Entries taken from a collection:
>>>
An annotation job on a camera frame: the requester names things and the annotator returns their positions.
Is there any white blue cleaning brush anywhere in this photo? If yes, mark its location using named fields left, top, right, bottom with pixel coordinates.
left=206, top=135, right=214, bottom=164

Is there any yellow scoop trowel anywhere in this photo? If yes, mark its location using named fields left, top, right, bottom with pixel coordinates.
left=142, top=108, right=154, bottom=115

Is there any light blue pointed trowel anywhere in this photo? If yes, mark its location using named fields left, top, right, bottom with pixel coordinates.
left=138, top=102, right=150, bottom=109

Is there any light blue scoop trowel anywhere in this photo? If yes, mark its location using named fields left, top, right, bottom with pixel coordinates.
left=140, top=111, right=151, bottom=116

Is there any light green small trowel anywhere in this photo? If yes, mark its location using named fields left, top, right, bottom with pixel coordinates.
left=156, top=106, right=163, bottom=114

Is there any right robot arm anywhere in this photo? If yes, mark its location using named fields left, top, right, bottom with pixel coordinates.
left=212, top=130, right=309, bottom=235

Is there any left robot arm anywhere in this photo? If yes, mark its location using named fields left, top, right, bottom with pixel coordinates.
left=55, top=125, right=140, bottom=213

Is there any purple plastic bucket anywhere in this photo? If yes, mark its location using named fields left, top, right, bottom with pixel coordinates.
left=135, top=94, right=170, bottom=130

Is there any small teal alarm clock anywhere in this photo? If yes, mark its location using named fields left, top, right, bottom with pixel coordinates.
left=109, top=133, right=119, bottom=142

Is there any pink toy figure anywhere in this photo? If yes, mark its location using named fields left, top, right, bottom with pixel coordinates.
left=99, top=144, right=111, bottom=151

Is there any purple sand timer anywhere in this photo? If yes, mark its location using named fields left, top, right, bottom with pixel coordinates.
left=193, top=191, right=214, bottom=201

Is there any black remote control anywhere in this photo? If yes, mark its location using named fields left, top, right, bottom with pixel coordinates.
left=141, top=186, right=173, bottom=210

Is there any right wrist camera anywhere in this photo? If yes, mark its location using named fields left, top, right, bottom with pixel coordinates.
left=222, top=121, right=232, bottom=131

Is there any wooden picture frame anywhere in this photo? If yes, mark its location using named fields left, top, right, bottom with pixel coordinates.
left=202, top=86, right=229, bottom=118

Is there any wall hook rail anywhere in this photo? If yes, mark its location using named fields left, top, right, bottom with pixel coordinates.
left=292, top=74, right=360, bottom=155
<<<
### Exercise objective
Go through the records and set every one down exactly.

### Solution below
An annotation job on a camera frame: the requester names things and the annotator returns their positions.
Is there any white blue cleaning brush anywhere in this photo? If yes, mark its location using named fields left, top, right, bottom with pixel coordinates.
left=206, top=135, right=214, bottom=164

Is there any yellow scoop trowel anywhere in this photo? If yes, mark its location using named fields left, top, right, bottom with pixel coordinates.
left=142, top=108, right=154, bottom=115

Is there any light blue pointed trowel anywhere in this photo? If yes, mark its location using named fields left, top, right, bottom with pixel coordinates.
left=138, top=102, right=150, bottom=109

Is there any light blue scoop trowel anywhere in this photo? If yes, mark its location using named fields left, top, right, bottom with pixel coordinates.
left=140, top=111, right=151, bottom=116

Is there any light green small trowel anywhere in this photo? If yes, mark its location using named fields left, top, right, bottom with pixel coordinates.
left=156, top=106, right=163, bottom=114

Is there any right robot arm anywhere in this photo? If yes, mark its location using named fields left, top, right, bottom with pixel coordinates.
left=212, top=130, right=309, bottom=235

Is there any left robot arm anywhere in this photo? If yes, mark its location using named fields left, top, right, bottom with pixel coordinates.
left=55, top=125, right=140, bottom=213

Is there any purple plastic bucket anywhere in this photo? If yes, mark its location using named fields left, top, right, bottom with pixel coordinates.
left=135, top=94, right=170, bottom=130

Is there any small teal alarm clock anywhere in this photo? If yes, mark its location using named fields left, top, right, bottom with pixel coordinates.
left=109, top=133, right=119, bottom=142

Is there any pink toy figure anywhere in this photo? If yes, mark its location using named fields left, top, right, bottom with pixel coordinates.
left=99, top=144, right=111, bottom=151

Is there any purple sand timer anywhere in this photo? If yes, mark its location using named fields left, top, right, bottom with pixel coordinates.
left=193, top=191, right=214, bottom=201

Is there any black remote control anywhere in this photo? If yes, mark its location using named fields left, top, right, bottom with pixel coordinates.
left=141, top=186, right=173, bottom=210

Is there any right wrist camera anywhere in this photo? If yes, mark its location using named fields left, top, right, bottom with pixel coordinates.
left=222, top=121, right=232, bottom=131

Is there any wooden picture frame anywhere in this photo? If yes, mark its location using named fields left, top, right, bottom with pixel coordinates.
left=202, top=86, right=229, bottom=118

Is there any wall hook rail anywhere in this photo? If yes, mark its location using named fields left, top, right, bottom with pixel coordinates.
left=292, top=74, right=360, bottom=155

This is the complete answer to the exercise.